__Task directions__. From the listing below, copy each line where "asking" occurs.

:::

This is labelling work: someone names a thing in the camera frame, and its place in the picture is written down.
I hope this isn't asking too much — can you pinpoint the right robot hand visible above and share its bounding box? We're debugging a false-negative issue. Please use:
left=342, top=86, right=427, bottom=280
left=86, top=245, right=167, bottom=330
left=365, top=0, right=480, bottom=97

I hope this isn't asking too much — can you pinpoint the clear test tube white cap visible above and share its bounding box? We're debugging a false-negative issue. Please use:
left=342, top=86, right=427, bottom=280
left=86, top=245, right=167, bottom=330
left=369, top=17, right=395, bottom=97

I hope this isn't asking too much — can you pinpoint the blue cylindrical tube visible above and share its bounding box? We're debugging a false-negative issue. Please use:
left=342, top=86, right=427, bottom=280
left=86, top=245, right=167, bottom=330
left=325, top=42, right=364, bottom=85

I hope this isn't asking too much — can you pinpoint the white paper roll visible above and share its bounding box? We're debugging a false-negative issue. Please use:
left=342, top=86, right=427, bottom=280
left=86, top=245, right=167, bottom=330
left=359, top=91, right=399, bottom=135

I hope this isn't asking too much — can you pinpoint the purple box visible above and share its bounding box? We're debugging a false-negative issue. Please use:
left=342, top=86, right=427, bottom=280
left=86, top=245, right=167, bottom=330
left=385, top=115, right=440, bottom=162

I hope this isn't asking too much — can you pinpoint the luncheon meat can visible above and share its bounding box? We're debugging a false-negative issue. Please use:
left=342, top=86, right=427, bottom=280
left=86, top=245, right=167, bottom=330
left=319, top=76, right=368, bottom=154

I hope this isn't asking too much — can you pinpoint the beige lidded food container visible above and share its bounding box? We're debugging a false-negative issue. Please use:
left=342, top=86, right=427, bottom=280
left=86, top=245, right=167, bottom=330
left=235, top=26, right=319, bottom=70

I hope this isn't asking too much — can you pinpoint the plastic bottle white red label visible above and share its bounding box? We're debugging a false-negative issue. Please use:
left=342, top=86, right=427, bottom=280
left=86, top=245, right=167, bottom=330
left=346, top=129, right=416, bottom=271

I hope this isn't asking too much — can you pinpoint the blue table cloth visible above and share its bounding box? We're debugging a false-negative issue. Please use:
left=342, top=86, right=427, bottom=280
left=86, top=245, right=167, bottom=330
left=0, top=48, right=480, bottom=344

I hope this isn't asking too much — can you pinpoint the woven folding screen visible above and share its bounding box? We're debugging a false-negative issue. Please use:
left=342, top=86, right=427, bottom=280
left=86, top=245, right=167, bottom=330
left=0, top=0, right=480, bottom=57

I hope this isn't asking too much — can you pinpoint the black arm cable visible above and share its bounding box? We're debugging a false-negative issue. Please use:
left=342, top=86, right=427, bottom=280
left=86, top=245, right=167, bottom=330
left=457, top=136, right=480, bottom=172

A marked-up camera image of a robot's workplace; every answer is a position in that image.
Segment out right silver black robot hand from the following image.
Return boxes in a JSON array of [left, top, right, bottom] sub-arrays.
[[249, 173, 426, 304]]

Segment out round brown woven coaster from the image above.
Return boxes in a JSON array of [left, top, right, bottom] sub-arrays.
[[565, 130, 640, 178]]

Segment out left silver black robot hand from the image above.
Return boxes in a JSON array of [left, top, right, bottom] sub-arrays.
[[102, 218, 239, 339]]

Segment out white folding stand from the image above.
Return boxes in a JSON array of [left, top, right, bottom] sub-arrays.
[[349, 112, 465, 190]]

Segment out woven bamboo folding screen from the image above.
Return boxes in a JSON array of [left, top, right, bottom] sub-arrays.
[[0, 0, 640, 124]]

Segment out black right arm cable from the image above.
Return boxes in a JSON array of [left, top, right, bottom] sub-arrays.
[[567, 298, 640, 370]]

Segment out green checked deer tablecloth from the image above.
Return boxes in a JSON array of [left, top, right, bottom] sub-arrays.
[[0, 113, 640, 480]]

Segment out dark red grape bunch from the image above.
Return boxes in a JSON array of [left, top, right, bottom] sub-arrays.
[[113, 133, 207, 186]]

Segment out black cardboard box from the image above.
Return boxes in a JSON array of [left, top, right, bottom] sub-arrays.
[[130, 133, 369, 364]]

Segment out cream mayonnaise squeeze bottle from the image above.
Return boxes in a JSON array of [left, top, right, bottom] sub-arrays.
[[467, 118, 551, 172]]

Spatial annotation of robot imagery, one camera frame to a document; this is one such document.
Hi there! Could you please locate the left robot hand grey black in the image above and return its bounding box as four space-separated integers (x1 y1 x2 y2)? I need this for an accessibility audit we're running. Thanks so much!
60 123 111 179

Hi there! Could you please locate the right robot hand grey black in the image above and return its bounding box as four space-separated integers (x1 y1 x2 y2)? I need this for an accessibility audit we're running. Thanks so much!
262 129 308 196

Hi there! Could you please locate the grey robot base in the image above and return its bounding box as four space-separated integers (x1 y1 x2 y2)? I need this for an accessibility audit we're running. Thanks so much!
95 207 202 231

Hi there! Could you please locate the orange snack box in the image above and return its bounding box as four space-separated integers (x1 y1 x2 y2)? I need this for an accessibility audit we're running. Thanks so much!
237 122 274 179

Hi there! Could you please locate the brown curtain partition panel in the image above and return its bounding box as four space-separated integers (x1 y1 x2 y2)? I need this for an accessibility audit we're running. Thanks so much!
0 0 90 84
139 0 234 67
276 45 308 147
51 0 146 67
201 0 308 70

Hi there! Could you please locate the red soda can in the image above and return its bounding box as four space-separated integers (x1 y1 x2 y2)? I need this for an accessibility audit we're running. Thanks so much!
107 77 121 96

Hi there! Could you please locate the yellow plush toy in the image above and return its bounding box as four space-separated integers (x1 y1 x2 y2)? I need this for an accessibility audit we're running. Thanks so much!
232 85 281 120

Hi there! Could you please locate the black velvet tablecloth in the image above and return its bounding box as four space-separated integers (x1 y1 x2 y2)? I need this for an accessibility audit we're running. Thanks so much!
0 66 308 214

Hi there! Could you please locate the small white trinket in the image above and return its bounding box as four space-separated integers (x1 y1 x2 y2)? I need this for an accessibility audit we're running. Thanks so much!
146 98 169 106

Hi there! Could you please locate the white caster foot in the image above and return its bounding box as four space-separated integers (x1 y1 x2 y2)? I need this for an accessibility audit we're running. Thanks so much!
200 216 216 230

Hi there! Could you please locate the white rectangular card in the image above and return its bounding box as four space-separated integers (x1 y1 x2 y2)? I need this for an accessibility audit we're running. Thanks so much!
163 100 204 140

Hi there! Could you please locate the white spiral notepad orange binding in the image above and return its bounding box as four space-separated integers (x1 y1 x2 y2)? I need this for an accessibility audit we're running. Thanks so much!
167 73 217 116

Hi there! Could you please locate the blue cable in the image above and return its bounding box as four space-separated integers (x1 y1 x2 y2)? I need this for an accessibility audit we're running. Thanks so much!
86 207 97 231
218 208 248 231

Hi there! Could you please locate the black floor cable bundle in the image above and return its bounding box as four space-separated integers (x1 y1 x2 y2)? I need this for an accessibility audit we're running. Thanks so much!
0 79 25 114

:::

__Task response__.
I hope this isn't asking too much — can you pinpoint the right robot hand visible above and share its bounding box? We're debugging a false-negative issue. Please use:
I hope this isn't asking too much — can you pinpoint the clear test tube white cap visible above and share its bounding box? We're debugging a false-negative issue. Please use:
I hope this isn't asking too much — can you pinpoint the blue cylindrical tube visible above and share its bounding box? We're debugging a false-negative issue. Please use:
I hope this isn't asking too much — can you pinpoint the white paper roll visible above and share its bounding box? We're debugging a false-negative issue. Please use:
I hope this isn't asking too much — can you pinpoint the purple box visible above and share its bounding box? We're debugging a false-negative issue. Please use:
I hope this isn't asking too much — can you pinpoint the luncheon meat can visible above and share its bounding box? We're debugging a false-negative issue. Please use:
I hope this isn't asking too much — can you pinpoint the beige lidded food container visible above and share its bounding box? We're debugging a false-negative issue. Please use:
I hope this isn't asking too much — can you pinpoint the plastic bottle white red label visible above and share its bounding box? We're debugging a false-negative issue. Please use:
I hope this isn't asking too much — can you pinpoint the blue table cloth visible above and share its bounding box? We're debugging a false-negative issue. Please use:
I hope this isn't asking too much — can you pinpoint the woven folding screen visible above and share its bounding box? We're debugging a false-negative issue. Please use:
I hope this isn't asking too much — can you pinpoint the black arm cable visible above and share its bounding box? We're debugging a false-negative issue. Please use:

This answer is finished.